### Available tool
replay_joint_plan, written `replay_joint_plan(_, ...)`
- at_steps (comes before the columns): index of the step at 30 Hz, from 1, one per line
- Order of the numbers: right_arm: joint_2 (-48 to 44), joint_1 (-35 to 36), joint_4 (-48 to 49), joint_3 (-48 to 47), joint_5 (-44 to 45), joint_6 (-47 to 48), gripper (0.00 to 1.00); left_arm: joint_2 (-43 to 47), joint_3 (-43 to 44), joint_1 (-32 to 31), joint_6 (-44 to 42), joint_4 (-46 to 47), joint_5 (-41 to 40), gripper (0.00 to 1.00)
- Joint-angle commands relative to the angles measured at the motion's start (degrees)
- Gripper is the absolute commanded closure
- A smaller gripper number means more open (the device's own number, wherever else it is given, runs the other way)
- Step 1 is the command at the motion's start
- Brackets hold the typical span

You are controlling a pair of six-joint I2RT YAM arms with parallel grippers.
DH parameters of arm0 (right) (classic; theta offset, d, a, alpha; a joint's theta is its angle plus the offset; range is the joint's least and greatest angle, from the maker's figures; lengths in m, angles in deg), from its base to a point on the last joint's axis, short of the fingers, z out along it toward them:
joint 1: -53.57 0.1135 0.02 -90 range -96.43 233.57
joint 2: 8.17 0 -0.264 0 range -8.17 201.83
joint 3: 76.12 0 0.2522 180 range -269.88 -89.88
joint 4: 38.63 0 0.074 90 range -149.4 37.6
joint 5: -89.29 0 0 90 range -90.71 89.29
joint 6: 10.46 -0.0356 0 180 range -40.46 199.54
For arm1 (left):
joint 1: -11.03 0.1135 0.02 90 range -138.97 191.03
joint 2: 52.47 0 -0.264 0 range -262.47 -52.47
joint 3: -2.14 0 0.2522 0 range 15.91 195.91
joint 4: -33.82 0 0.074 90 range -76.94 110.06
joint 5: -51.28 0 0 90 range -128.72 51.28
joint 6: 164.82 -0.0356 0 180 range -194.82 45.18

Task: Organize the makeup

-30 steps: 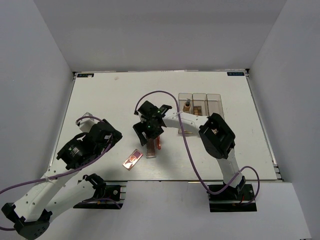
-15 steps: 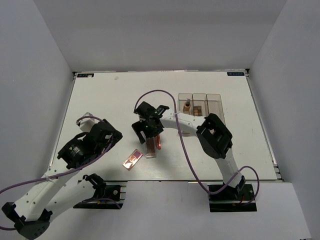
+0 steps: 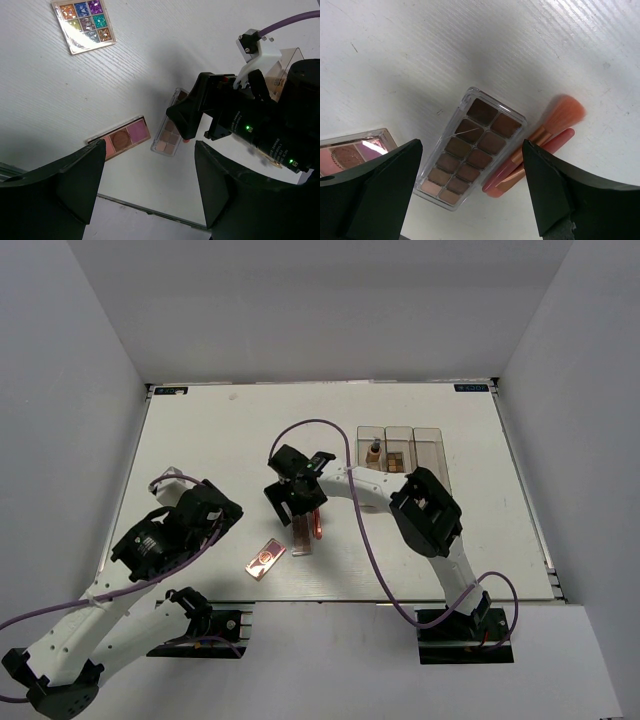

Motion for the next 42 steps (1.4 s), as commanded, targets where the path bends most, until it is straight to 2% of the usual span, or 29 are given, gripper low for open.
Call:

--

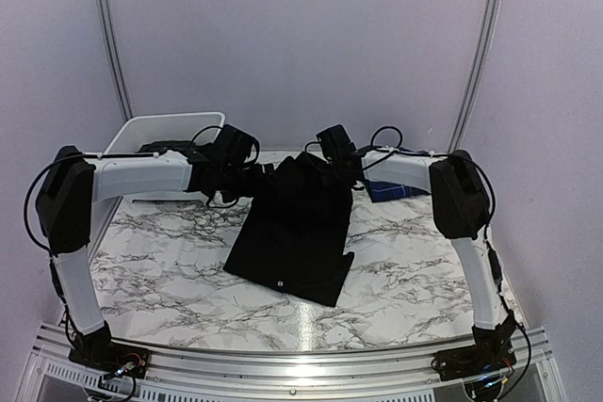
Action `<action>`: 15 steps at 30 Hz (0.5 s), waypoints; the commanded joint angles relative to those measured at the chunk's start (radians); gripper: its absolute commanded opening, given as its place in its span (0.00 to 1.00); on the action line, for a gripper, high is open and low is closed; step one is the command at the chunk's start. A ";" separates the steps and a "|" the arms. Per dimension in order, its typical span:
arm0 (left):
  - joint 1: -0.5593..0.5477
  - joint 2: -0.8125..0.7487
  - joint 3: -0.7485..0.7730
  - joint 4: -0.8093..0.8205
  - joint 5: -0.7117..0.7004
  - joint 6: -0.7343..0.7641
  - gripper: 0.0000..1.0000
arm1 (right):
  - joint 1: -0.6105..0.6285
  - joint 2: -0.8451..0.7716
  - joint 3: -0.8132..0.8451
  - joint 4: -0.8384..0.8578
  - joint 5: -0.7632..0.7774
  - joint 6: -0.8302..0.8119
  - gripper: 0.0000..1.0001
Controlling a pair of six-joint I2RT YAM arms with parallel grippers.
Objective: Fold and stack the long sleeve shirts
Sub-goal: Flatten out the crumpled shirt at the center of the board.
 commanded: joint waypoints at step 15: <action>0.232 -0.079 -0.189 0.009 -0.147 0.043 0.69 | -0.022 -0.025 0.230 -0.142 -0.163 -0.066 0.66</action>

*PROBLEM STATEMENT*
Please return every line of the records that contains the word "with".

*WRITTEN ANSWER*
You are controlling a pair of six-joint I2RT YAM arms with parallel grippers.
Controlling a pair of six-joint I2RT YAM arms with parallel grippers.

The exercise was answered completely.